大学の文化祭
十月末の金、土、日の三日間、埼京大は文化祭だった。クラスでお店を出すことになり、クレープをやることになっていた。
「部活、サークルがある人は、そっちが優先か」
「そりゃ、そうだよ。うちらみたいな無所属組がやるしかない」
「参加人数が増えれば、シフトも減るし」
「いやー、マジで面倒くさいな」
文化祭には参加するつもりではいたが、強制的に働かされるって空気があった。僕はそれが少し嫌だった。
「まあ、みんなで乗り切ろうぜ」
金曜日は、平日ということも学内の人が中心だった。シフトがない間は数人で回ることになった。

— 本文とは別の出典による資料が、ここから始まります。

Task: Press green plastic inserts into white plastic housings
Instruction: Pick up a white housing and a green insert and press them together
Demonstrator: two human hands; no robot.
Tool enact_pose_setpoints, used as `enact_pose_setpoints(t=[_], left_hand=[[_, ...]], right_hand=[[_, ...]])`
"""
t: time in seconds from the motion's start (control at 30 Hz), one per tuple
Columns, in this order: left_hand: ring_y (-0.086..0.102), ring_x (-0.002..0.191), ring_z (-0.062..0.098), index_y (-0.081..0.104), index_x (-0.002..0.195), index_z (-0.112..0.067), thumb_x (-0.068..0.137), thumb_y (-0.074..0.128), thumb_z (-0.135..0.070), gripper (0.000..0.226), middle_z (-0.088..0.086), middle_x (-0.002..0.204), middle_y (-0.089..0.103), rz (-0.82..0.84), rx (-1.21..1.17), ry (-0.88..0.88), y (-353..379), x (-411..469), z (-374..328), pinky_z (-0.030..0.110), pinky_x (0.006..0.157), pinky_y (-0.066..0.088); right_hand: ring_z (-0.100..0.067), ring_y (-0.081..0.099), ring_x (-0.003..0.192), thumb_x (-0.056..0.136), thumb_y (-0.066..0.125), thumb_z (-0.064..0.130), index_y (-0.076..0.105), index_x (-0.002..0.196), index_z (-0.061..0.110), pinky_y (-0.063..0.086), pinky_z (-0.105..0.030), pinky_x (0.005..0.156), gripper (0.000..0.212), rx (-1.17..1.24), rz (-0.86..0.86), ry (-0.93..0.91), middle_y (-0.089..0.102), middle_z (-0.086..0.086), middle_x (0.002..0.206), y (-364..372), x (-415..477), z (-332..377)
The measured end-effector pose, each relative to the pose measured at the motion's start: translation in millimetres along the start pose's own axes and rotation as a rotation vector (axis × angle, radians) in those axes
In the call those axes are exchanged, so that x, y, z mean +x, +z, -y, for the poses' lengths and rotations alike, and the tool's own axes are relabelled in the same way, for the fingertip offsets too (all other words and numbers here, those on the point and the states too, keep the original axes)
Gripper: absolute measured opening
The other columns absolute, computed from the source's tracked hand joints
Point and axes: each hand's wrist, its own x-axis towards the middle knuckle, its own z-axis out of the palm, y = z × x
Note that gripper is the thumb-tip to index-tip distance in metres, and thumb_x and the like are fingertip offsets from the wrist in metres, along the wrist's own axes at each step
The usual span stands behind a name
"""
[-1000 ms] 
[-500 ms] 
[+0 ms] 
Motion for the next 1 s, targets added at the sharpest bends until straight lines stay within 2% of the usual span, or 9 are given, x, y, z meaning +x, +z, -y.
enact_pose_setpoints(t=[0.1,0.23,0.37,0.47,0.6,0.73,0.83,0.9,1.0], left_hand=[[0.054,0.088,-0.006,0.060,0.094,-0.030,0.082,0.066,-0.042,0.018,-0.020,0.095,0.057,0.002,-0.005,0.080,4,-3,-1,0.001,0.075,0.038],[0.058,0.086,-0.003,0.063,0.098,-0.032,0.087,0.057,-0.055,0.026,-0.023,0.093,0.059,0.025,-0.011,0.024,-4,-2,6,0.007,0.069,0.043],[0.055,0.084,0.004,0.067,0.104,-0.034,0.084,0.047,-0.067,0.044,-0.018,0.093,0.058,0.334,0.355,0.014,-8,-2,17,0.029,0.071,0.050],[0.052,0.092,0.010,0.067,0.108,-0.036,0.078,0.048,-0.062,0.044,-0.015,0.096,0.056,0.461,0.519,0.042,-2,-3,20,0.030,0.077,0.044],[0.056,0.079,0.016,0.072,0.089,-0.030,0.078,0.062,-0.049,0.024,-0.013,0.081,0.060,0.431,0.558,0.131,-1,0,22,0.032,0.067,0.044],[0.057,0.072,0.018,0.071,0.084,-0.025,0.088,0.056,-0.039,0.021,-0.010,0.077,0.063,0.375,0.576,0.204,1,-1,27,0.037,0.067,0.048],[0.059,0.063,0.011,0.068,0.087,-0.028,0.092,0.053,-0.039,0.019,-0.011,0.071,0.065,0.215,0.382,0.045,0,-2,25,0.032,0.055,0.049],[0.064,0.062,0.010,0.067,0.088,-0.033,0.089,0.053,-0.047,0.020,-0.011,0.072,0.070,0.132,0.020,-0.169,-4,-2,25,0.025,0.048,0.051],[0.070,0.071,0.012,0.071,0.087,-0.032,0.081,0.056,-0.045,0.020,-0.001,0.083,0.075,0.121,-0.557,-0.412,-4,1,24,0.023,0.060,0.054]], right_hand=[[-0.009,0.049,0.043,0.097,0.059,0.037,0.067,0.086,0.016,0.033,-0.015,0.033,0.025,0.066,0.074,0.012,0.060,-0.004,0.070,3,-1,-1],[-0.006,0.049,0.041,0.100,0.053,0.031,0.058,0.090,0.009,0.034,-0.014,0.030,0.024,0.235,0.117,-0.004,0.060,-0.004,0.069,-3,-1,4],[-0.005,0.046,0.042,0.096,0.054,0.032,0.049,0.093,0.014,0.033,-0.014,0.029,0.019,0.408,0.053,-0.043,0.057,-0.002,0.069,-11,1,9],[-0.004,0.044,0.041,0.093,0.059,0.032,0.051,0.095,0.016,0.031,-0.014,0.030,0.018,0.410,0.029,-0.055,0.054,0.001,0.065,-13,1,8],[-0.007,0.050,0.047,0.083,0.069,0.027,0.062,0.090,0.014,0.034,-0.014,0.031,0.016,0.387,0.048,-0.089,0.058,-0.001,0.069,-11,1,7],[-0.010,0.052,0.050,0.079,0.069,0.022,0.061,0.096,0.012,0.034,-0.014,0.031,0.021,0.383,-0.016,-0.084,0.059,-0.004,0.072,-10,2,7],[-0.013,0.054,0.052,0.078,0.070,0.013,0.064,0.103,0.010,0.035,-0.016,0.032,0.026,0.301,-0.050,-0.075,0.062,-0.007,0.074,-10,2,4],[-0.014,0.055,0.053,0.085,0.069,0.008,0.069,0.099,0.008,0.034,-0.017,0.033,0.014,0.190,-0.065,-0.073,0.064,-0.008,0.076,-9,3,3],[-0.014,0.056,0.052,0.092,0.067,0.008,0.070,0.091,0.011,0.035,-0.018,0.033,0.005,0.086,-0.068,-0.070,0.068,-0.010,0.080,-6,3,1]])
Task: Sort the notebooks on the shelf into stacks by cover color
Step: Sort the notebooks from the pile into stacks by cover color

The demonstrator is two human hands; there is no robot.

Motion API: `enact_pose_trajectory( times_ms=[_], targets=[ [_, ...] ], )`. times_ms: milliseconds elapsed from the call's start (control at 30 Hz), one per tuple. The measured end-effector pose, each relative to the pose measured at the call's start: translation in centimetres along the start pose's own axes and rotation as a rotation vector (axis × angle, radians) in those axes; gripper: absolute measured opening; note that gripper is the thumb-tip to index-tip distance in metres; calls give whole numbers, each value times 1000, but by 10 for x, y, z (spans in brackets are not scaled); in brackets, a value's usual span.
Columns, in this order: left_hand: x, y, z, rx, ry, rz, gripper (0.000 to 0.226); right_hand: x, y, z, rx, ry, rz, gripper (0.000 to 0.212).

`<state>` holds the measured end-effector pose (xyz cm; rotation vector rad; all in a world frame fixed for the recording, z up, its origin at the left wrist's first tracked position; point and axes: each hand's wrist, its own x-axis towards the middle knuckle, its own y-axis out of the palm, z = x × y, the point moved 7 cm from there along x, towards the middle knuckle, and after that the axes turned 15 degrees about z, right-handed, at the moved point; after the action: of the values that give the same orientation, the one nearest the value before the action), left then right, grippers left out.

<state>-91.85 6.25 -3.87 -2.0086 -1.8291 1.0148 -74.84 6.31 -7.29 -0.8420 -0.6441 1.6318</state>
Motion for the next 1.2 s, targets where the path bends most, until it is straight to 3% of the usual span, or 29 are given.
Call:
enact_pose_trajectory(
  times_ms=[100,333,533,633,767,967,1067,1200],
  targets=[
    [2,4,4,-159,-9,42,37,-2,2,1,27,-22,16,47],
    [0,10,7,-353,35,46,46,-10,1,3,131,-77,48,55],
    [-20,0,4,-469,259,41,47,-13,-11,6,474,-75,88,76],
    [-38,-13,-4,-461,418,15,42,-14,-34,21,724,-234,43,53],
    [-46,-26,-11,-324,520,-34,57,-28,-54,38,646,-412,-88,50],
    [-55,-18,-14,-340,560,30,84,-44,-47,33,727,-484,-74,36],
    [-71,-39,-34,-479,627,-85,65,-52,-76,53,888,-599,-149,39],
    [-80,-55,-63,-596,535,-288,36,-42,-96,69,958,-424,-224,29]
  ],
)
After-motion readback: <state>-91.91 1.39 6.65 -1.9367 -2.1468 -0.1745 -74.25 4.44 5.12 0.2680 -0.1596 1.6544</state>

飲食店は、どこも売ることに必死だ。特に後輩の頼みは断れないという日本の悪しき習性を利用して、先輩に声をかける。もちろん、自分たちもターゲットになり、他のクラスの同級生には声をかけられる。最初は普通に買っていたが、後半はお腹いっぱい。というより、むしろ腹の調子が悪いような。財布からお金が消えていく。
土日は多くの人がやってきた。卒業生、学生の保護者、受験生だけでなく、地域の人がやってくるのが埼京大の特徴だ。近くの小学生も遊びに来たって感じでやってくる。高校の同級生に声をかけていて、数人が来てくれた。
「埼京大、遠いな」
「でも、駅からはそう遠くないし、河川敷もあってきれい」
「田舎だと思ってたけど、わりと店もあるしな」
僕はせっかく来てくれたが、同級生にクレープを売りつけた。
両親もどんな感じか気になって来てくれた。
「あら、雰囲気いいじゃない」
母はあまり埼京大に進んでほしくないと思っていたようだから、少し印象がよくなったようだ。
「毎日、遠いのに頑張って通ってるな」
父も雰囲気は悪くないと思っているようだ。
三日間、無事に終わった。やはり感想としては、文化祭は高校のときの方が楽しかった。吹奏楽やれてたらなあと思っていた。